I still think containers are great, and I really like the abstractions kubernetes provides, but if I ever had enough traffic to worry about scaling, I envision running a small cluster of very powerful computers rather than 100s of weak ones.

So basically, through careful engineering, they can run stackoverflow.com, one of the top-ten sites in the world, on a single web server and a single database server. Beefy machines for sure, but it kind of takes the air out of the web-scale hype balloon.
Ya I love this as a counterpoint to much scaling.

Stackoverflow has pretty good uptime and pretty good performance, can't fault the end result.

> one of the top-ten sites in the world

49th actually: http://www.alexa.com/siteinfo/stackoverflow.com

Physical servers they host themselves, mind you.
Huh? Why are they running Windows?
I don't know about the rest of the (initial) team, but Joel was lead on Excel as I recall. If you have a group if devs that know the nt kernel, SQL server and iis very well - why would you not use the ms stack?
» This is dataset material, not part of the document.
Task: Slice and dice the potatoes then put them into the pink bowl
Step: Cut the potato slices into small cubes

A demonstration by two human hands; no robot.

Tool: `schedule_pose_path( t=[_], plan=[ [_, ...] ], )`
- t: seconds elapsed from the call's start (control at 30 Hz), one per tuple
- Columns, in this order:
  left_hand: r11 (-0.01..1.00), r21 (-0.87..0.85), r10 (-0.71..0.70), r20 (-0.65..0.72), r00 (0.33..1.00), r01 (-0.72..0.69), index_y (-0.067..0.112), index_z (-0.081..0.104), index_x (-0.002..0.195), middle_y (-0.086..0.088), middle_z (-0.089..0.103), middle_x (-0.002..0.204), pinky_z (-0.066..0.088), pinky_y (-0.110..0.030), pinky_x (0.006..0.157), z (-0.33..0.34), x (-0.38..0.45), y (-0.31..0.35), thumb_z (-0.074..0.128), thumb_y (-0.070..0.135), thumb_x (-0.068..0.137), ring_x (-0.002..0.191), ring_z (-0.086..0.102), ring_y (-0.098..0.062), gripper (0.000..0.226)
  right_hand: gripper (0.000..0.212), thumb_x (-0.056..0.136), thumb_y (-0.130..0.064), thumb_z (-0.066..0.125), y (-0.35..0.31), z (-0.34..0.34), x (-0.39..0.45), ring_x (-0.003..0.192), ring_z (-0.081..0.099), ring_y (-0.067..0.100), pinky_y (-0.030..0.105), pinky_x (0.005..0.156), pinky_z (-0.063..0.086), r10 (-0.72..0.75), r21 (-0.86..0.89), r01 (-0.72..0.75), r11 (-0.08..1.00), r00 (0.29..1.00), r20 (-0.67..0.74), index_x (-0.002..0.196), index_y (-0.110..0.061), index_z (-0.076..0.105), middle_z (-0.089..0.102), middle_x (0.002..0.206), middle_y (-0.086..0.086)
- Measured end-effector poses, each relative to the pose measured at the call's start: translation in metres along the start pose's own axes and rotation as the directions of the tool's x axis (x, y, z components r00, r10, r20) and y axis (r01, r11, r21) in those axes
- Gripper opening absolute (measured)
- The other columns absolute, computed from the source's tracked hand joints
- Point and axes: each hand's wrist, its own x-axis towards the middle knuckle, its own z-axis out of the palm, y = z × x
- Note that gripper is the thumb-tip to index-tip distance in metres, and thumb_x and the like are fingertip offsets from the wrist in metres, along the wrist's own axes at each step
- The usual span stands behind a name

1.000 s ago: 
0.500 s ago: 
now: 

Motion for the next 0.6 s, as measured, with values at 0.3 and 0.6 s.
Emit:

Don't get me wrong, I prefer Linux and Free software myself - but that doesn't mean the thousands of Man years sybase and ms have spent on their stack is wasted effort.

Because they thought it was the better choice for them. You cannot argue with the result.

https://www.quora.com/Why-does-StackExchange-StackOverflow-u...

See also https://circleci.com/blog/its-the-future/, which is almost too true to be funny.
My solution was more about higher availability, and staggered deployments... but each of about 8 services (including web) would be deployed to 3 servers, identical config with dokku... then there would be a load balancing nginx instance that pointed to the app.foo on each of the three servers.. deployment would update/cycle nginx, deploy to first server, roll over, then deploy to the other two.

That was the plan. (I won't go into the political bs at a company I no longer work with).

> throwing a $10k a month server or mathematician at the problem

Do you have any examples of problems at which you have thrown a mathematician or could imagine doing so?